Question

A capacitor used to provide steady voltages in the power supply of a stereo amplifier charges rapidly to 35 V every 1/60 second. It must then hold that voltage to within 1.0 V for the next 1/60 s while it discharges through the amplifier circuit. If the circuit draws 1.2 A from the 35-V supply, what is its effective resistance (in ohms)?
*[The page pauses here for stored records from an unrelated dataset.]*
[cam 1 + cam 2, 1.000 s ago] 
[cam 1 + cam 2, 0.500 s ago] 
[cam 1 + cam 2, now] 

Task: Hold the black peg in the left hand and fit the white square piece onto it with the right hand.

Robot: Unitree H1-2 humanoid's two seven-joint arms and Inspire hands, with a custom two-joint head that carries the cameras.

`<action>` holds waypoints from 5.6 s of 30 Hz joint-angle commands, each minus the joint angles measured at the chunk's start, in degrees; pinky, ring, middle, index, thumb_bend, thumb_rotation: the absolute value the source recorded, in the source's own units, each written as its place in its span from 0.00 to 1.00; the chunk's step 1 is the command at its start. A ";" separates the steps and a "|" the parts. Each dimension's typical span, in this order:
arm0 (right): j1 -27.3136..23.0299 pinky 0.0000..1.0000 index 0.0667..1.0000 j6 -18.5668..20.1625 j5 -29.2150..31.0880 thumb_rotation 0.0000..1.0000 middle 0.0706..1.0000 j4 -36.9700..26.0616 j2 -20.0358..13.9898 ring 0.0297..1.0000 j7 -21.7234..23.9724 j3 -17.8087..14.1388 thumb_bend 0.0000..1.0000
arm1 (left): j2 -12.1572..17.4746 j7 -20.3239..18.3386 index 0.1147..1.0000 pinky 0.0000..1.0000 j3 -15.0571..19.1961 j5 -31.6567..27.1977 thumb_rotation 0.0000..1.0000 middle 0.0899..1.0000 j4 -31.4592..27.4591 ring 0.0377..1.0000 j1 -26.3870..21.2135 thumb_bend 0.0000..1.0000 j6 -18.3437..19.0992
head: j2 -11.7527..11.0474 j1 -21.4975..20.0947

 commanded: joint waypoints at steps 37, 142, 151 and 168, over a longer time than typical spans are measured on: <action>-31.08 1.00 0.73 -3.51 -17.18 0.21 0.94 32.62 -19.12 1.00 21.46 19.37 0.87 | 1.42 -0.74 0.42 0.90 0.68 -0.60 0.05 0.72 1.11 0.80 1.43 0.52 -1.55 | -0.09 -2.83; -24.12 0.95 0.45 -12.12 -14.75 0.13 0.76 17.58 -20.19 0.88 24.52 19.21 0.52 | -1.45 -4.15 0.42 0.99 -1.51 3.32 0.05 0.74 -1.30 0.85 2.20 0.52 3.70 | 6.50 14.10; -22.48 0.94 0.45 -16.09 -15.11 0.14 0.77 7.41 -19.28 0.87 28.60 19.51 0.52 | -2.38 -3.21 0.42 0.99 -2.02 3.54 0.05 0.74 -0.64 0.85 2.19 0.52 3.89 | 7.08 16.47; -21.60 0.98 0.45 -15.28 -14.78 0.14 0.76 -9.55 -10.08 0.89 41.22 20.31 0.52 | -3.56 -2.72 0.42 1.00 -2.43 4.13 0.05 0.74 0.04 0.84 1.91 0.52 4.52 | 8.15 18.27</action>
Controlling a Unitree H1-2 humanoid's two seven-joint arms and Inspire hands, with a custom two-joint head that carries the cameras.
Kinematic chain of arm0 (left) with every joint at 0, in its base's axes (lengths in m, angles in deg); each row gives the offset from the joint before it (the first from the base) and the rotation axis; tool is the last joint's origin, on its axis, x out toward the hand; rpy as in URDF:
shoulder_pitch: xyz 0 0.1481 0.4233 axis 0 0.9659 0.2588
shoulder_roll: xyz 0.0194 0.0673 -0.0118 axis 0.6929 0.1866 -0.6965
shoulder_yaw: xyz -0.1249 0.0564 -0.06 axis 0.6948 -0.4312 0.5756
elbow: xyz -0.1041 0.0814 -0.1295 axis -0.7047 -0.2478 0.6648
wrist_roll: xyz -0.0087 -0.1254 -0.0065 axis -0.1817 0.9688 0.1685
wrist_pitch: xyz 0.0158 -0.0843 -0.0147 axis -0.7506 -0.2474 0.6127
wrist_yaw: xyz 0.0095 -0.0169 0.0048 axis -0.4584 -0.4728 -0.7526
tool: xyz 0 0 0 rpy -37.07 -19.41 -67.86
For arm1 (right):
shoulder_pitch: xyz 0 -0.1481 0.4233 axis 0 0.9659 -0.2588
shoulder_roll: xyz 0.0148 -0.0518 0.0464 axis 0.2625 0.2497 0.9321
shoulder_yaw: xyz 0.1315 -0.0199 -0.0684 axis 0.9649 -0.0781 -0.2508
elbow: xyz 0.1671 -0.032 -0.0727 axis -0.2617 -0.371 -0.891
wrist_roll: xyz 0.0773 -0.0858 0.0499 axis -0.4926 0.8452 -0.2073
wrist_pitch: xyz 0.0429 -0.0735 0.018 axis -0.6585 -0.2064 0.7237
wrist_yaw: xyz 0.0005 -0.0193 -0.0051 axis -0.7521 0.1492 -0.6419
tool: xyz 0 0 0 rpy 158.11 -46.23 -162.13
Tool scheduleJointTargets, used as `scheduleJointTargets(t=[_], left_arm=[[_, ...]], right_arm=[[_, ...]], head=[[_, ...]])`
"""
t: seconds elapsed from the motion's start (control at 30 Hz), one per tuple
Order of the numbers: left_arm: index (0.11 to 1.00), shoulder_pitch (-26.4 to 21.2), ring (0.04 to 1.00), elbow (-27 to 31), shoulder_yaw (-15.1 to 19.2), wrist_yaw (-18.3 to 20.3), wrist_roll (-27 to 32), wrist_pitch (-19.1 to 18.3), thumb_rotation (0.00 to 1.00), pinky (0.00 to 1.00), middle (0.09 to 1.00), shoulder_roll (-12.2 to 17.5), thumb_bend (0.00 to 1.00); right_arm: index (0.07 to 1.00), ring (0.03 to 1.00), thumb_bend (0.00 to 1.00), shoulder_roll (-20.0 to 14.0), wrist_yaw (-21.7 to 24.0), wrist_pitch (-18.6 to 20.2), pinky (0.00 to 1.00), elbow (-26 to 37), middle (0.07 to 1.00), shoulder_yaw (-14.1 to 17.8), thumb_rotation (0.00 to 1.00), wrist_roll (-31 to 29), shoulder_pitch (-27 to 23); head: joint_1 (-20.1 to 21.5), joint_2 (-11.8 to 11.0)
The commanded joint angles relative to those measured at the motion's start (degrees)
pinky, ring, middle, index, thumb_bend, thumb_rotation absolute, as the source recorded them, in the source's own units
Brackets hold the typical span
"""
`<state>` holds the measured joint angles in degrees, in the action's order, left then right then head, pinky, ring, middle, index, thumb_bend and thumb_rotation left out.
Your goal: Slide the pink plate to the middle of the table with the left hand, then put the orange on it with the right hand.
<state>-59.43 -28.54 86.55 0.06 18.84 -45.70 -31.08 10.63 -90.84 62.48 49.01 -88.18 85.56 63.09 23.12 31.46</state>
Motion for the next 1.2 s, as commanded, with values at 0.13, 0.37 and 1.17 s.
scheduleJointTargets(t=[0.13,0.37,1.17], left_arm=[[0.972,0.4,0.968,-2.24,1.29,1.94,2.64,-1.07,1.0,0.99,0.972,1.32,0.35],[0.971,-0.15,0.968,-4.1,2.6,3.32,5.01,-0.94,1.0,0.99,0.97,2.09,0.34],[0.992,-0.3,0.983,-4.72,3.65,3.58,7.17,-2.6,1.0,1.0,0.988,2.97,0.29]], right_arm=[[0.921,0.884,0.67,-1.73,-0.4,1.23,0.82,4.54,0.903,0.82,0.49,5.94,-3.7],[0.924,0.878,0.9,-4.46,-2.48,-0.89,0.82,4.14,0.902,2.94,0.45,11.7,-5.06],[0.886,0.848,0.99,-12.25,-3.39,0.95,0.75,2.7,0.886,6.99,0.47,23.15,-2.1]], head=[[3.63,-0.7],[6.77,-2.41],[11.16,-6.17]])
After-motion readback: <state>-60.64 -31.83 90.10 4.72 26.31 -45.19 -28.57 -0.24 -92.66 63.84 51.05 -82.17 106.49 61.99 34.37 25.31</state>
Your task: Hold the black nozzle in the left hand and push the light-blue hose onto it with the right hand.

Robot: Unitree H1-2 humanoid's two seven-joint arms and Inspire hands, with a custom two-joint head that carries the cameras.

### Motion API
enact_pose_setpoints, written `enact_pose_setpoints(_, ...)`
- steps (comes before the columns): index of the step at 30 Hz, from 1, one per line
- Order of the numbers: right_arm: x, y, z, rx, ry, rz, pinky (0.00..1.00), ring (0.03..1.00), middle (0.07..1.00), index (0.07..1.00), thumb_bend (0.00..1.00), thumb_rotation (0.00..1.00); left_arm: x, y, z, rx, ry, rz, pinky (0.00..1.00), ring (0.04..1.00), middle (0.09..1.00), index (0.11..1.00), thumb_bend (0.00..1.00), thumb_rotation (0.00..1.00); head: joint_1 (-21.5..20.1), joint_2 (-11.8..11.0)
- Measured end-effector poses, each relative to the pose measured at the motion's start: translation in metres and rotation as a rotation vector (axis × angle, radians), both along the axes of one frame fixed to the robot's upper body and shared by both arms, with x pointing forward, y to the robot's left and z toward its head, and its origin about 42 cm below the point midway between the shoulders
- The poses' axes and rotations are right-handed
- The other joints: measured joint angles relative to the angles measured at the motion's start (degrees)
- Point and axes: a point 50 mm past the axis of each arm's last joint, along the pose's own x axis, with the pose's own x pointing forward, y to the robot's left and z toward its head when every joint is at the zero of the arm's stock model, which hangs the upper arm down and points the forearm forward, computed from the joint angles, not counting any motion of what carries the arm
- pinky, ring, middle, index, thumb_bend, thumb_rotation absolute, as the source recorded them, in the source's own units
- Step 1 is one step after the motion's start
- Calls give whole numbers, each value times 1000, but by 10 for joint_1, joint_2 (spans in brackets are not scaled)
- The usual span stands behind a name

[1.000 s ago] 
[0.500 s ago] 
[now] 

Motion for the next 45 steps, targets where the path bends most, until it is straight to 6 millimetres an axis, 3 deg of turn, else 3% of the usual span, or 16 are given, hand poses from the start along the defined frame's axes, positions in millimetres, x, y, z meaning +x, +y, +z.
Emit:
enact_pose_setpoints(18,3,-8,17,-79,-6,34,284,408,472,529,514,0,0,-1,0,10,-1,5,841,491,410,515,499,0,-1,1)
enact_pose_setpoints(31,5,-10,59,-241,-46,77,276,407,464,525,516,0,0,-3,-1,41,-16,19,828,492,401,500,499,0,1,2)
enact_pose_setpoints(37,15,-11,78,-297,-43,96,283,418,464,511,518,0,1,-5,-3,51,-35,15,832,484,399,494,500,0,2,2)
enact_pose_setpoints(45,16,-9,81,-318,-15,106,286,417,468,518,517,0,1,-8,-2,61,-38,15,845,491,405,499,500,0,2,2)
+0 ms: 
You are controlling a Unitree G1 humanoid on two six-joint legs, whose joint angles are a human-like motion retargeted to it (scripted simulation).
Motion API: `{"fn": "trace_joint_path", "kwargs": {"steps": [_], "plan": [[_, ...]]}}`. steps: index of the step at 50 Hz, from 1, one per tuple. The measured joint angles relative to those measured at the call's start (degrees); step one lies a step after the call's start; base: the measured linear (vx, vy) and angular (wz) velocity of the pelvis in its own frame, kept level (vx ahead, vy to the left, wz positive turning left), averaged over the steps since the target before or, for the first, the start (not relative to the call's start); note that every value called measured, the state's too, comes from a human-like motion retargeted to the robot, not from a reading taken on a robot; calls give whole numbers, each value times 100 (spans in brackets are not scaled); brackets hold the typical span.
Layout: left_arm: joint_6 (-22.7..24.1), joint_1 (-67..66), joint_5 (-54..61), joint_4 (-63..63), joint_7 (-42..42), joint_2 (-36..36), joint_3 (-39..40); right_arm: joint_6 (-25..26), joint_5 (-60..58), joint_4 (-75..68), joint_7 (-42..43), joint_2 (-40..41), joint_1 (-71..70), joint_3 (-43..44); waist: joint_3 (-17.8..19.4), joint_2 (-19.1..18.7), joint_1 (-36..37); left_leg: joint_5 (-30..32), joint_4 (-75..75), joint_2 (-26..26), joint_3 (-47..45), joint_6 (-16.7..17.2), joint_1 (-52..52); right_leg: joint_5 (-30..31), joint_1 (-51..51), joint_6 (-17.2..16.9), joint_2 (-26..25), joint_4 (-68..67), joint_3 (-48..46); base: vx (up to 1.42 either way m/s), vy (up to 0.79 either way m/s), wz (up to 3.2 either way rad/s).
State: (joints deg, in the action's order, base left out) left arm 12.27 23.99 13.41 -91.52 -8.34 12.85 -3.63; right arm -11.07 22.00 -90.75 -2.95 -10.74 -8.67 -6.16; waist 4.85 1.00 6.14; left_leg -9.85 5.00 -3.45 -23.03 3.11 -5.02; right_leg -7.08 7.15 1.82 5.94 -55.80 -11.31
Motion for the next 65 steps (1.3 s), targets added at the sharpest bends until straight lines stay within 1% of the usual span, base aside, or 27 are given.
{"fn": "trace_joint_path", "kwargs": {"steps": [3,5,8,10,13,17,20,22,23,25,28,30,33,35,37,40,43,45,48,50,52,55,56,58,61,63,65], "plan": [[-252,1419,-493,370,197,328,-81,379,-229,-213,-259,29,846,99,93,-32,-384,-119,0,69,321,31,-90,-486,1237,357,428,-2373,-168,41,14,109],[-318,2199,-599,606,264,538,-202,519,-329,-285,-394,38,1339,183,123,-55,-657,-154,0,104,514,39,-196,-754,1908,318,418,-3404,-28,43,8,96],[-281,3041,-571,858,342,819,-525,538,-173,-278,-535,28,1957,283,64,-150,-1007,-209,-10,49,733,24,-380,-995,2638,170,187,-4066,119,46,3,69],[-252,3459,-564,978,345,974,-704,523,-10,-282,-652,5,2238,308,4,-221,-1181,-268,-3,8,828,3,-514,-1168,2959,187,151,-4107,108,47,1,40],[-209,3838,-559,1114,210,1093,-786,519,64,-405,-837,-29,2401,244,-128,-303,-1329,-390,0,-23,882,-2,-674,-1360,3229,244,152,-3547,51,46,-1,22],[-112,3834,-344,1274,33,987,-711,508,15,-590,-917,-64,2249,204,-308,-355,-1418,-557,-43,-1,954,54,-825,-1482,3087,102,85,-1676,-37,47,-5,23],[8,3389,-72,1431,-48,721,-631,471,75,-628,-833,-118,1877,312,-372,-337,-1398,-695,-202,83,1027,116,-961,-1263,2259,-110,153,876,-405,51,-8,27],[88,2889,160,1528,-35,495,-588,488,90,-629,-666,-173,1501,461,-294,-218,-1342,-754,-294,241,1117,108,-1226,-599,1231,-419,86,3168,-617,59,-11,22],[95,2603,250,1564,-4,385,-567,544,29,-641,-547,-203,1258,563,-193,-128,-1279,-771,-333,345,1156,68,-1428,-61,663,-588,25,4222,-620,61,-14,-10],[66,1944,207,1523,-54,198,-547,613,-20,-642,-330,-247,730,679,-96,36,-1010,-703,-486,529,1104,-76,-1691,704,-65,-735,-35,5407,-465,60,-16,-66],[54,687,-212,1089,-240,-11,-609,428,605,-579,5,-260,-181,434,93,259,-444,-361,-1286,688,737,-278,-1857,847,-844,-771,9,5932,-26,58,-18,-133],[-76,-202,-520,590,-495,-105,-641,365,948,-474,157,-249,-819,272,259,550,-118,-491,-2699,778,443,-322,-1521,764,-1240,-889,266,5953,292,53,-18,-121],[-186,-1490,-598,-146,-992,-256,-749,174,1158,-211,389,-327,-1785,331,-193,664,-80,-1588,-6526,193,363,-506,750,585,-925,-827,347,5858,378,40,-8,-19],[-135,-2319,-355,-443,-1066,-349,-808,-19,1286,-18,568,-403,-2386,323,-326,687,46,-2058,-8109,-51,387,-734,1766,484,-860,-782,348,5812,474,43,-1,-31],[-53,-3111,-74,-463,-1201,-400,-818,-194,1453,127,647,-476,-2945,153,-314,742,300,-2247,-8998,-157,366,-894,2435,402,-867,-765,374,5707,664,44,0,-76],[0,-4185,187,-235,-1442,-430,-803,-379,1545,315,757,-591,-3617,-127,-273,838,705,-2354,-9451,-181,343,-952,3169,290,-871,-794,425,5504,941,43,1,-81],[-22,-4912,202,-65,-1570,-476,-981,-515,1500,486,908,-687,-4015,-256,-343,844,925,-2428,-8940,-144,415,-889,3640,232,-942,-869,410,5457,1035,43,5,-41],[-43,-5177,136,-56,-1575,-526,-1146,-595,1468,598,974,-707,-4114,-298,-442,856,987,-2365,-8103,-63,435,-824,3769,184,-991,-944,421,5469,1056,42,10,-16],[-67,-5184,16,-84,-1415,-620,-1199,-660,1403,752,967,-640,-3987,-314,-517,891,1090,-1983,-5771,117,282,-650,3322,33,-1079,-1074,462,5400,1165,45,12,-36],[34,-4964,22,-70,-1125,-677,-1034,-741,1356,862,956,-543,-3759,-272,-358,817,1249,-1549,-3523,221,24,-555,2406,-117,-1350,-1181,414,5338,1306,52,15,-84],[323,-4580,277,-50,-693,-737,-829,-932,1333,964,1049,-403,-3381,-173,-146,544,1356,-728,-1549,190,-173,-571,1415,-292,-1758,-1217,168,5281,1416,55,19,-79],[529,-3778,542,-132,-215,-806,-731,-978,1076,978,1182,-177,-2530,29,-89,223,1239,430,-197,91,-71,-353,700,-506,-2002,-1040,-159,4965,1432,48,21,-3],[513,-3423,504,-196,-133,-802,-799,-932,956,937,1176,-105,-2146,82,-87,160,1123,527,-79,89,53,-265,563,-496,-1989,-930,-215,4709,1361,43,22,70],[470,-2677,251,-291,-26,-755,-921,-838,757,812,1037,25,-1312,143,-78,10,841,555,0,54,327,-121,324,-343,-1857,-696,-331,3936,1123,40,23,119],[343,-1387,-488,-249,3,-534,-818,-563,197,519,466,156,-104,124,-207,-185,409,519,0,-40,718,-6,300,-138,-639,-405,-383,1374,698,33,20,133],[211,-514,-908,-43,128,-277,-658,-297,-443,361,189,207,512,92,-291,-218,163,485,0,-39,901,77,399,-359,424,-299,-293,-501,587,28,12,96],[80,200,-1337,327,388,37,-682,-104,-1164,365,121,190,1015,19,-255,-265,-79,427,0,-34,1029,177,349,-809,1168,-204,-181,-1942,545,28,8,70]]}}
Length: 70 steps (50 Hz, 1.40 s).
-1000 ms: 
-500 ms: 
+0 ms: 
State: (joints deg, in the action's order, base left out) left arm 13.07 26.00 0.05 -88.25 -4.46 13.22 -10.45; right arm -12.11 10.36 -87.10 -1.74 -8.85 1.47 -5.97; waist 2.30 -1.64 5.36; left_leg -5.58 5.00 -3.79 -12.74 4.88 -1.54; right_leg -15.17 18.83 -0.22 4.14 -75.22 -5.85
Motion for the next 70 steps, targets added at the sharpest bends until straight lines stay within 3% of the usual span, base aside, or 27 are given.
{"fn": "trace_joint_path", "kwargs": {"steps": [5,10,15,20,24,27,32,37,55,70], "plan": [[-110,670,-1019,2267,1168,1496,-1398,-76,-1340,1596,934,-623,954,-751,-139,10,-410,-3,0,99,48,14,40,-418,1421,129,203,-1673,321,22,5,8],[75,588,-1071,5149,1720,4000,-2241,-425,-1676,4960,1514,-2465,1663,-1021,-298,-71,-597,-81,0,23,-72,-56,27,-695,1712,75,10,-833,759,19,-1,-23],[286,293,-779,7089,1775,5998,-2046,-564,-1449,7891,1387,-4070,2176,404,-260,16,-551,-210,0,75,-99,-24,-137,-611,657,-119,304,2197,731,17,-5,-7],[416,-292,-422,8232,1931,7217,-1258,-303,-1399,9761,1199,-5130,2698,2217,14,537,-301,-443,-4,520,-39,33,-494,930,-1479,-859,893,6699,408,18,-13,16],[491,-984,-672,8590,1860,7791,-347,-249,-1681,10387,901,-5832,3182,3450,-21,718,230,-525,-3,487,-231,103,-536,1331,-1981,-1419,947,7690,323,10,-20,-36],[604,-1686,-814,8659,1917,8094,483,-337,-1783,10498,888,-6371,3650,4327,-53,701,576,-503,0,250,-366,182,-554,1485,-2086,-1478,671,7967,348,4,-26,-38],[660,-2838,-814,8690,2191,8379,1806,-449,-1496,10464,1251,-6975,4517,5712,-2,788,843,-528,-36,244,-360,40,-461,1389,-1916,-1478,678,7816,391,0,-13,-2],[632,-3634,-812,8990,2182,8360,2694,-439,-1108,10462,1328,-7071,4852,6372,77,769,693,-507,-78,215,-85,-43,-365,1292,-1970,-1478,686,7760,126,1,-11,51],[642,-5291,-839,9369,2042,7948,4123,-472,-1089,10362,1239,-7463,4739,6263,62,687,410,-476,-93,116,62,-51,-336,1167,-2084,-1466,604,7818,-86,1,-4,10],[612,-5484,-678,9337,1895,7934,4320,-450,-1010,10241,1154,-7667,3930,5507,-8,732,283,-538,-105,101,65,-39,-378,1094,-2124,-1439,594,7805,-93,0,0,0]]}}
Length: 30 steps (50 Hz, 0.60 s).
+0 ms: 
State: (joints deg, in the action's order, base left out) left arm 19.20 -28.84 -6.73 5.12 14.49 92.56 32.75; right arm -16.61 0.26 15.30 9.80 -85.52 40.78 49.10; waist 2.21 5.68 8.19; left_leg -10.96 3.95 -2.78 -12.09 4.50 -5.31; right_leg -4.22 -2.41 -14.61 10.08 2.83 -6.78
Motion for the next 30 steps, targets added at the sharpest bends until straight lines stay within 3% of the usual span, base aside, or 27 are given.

What value of capacitance is needed (in mF)?   

Answer 1

The discharging voltage for a capacitor is:

$V(t)=Vi\cdot e^{\frac{-t}{\tau }}$

where $\tau =RC$

This means that when the capacitor is discharging:

$1 V=35V\cdot e^{\frac{-1}{60\cdot \tau }}$

solving for tau:

$Ln(\frac{1}{35})=\frac{-1}{60\cdot \tau }$

$\tau =\frac{-1}{60\cdot Ln(\frac{1}{35})}=0.0046 \Omega \cdot F$

while the capacitor is charging:

$I(t)=\frac{Vf}{R}\cdot e^{\frac{-t}{\tau }}$

$1.2 A=\frac{35}{R}\cdot e^{\frac{-1/60}{\tau }}$

$R=\frac{35V}{1.2 A}\cdot e^{\frac{-1/60}{\tau }}=0.837 \Omega$

If:

$\tau =RC$

$C=\frac{\tau }{R}$

$C=\frac{0.0046 \Omega \cdot F }{0.837\Omega }=0.0054 F = 5495 mF$